I struggled with what to write about today. My brain is still attempting to emerge from the mental fog that always comes with a cold, which descended on me not twelve hours after Thanksgiving dinner was eaten, while it was probably still being digested. That always seems to be the way with my body; give it a four-day weekend, let it take a breath and it will immediately take the opportunity to ache and fill with snot.
At first I was inclined to talk about a theme I’ve been chewing on for a while, questions of work, ethics, capitalism—you know, real juicy stuff. But that turned out to be a theme I don’t feel confident musing over aloud, not yet, even in the context of books I haven’t read, which by design implies I am woefully under-educated on the topic.

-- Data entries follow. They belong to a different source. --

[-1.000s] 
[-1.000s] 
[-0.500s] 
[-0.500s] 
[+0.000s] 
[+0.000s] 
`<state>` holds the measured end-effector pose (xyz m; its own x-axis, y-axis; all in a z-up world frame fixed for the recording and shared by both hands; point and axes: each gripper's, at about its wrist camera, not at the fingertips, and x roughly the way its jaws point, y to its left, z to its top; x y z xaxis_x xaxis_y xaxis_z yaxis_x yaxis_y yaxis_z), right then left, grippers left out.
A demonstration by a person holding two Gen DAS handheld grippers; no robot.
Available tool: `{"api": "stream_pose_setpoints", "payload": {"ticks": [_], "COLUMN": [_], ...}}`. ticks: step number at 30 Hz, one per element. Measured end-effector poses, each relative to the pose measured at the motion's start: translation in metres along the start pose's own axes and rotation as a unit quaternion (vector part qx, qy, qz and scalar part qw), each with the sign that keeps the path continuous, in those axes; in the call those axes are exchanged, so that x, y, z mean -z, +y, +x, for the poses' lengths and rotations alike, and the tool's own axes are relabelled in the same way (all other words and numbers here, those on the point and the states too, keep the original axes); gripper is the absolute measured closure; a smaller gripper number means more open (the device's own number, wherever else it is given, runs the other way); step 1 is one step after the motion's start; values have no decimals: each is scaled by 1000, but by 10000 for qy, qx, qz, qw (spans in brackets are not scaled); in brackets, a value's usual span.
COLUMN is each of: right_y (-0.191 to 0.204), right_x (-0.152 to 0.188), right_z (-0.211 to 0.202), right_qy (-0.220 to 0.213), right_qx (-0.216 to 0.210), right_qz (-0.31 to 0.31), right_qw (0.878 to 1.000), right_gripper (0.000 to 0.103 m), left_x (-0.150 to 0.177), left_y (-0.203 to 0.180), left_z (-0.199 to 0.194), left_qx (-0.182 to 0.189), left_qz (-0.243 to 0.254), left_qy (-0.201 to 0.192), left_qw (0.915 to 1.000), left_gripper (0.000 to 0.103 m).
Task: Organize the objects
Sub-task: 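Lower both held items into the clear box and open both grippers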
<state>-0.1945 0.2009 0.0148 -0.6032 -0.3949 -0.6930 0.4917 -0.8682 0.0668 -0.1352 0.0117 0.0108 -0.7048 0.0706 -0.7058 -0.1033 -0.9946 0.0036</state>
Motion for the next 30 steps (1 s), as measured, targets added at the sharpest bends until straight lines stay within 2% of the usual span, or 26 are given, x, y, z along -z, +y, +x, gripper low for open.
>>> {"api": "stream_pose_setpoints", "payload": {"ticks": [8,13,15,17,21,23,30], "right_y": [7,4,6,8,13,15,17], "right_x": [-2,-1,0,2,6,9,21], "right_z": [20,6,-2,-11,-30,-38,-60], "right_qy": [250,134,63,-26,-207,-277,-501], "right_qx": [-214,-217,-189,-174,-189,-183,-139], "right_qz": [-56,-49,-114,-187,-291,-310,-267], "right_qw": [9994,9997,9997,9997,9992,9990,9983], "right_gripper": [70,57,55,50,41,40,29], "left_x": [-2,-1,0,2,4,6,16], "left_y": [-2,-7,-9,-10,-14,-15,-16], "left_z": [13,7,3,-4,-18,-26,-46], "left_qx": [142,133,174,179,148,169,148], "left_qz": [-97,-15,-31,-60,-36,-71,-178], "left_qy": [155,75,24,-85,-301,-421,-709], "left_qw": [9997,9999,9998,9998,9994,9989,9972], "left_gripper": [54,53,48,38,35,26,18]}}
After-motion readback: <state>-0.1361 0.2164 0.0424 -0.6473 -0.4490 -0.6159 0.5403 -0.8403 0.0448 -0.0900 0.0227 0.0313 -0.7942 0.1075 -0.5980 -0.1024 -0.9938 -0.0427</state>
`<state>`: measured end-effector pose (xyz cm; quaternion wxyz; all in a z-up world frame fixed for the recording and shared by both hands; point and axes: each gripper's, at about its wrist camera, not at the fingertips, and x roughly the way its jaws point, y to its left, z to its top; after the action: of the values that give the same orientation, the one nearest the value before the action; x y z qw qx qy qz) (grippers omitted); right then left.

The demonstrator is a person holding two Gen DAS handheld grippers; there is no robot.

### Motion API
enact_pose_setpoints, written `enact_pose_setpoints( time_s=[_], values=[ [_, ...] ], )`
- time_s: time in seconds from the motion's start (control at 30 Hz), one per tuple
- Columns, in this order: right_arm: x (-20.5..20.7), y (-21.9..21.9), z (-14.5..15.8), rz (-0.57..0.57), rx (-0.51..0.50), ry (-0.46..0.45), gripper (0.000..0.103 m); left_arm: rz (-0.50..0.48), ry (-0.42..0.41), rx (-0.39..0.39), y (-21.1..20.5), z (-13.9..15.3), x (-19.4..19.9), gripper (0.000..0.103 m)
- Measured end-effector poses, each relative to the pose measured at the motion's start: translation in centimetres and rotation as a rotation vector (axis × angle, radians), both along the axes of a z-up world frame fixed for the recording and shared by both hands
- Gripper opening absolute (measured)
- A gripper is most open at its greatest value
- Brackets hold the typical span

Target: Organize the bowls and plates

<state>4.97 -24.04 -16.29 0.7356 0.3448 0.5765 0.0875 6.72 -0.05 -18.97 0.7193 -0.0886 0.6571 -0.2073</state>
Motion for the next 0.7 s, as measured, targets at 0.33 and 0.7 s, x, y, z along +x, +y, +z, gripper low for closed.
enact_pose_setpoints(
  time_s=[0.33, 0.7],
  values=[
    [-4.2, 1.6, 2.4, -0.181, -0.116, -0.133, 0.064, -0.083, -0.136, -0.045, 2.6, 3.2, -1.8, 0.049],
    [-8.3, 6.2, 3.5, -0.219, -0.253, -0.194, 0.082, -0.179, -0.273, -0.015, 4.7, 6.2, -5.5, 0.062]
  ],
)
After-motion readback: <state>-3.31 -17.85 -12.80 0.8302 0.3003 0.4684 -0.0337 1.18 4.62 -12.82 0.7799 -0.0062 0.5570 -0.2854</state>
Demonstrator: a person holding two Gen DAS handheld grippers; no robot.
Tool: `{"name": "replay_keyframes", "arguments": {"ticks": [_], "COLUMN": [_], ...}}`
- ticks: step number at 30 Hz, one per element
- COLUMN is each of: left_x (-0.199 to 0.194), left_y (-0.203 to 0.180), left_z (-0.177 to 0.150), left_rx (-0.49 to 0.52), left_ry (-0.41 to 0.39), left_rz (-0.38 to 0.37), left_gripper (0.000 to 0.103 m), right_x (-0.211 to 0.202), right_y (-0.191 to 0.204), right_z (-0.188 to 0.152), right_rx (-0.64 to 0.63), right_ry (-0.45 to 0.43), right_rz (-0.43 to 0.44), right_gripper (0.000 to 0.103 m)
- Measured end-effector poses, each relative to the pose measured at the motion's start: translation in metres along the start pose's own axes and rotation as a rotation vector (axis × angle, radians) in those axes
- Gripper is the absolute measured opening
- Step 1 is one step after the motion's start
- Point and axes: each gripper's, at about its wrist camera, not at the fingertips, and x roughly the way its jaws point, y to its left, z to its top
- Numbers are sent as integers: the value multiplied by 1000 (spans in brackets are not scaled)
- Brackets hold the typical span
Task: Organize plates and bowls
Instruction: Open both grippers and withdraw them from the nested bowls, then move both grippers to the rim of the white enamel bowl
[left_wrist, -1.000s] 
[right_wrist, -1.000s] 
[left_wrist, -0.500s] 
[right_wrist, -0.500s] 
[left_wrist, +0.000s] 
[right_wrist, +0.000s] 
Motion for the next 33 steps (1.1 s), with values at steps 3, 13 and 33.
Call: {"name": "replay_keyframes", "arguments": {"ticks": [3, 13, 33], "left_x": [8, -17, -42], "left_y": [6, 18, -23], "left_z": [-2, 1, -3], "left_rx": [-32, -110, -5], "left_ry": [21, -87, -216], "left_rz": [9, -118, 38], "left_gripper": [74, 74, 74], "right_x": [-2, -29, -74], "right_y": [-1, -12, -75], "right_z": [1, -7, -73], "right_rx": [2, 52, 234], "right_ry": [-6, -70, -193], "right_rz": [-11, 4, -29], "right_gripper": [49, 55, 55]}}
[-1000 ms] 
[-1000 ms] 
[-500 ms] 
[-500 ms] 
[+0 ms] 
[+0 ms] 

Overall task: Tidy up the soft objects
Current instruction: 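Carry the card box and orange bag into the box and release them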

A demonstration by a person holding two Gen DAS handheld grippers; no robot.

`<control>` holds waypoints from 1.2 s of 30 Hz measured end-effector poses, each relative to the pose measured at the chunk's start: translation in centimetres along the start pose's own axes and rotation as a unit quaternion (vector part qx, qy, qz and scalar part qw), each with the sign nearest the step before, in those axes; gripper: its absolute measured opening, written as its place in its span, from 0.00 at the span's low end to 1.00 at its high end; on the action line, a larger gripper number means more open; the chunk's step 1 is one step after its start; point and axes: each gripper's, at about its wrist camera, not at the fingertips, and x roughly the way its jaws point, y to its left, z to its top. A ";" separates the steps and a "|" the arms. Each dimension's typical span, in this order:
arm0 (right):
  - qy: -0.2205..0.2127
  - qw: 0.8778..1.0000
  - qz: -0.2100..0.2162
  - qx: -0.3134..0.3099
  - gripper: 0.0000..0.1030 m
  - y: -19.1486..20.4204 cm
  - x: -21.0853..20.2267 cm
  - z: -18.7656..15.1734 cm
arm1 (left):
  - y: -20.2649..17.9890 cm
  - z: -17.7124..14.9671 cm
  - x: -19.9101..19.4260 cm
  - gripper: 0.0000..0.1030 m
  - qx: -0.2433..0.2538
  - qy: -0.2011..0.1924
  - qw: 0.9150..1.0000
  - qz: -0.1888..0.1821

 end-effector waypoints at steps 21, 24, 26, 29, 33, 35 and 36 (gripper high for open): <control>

I considered writing about some of my favorite books I read this year. But if I don’t feel up to the task of writing about books I haven’t read, you can bet I will have insufficient words for the ones I have. A new year’s resolution of mine is to write, even just a bit, about every book I read; in a place where no one else will find it so I don’t feel so self-conscious. That, and to read at least one goddamn book of poetry.
I settled on examining my galley shelf and admitting all the 2018 titles I still haven’t picked up—I’m already moving on to 2019 titles, so it’s more or less curtains for them, the least I can do is honor them in my archive of intent. But then a special order I’d placed came in and settled the matter. Today we’ll talk about a few small press books I’ve been meaning to read.
I am not too proud to admit that the author’s name is part of what drew me to this book. I’ve been asked what Emma is short for. And I find this, unreasonably, incredibly irritating. It’s short for nothing; two syllables is a perfectly adequate number for a name. But I guess I could have been short for Emmalea.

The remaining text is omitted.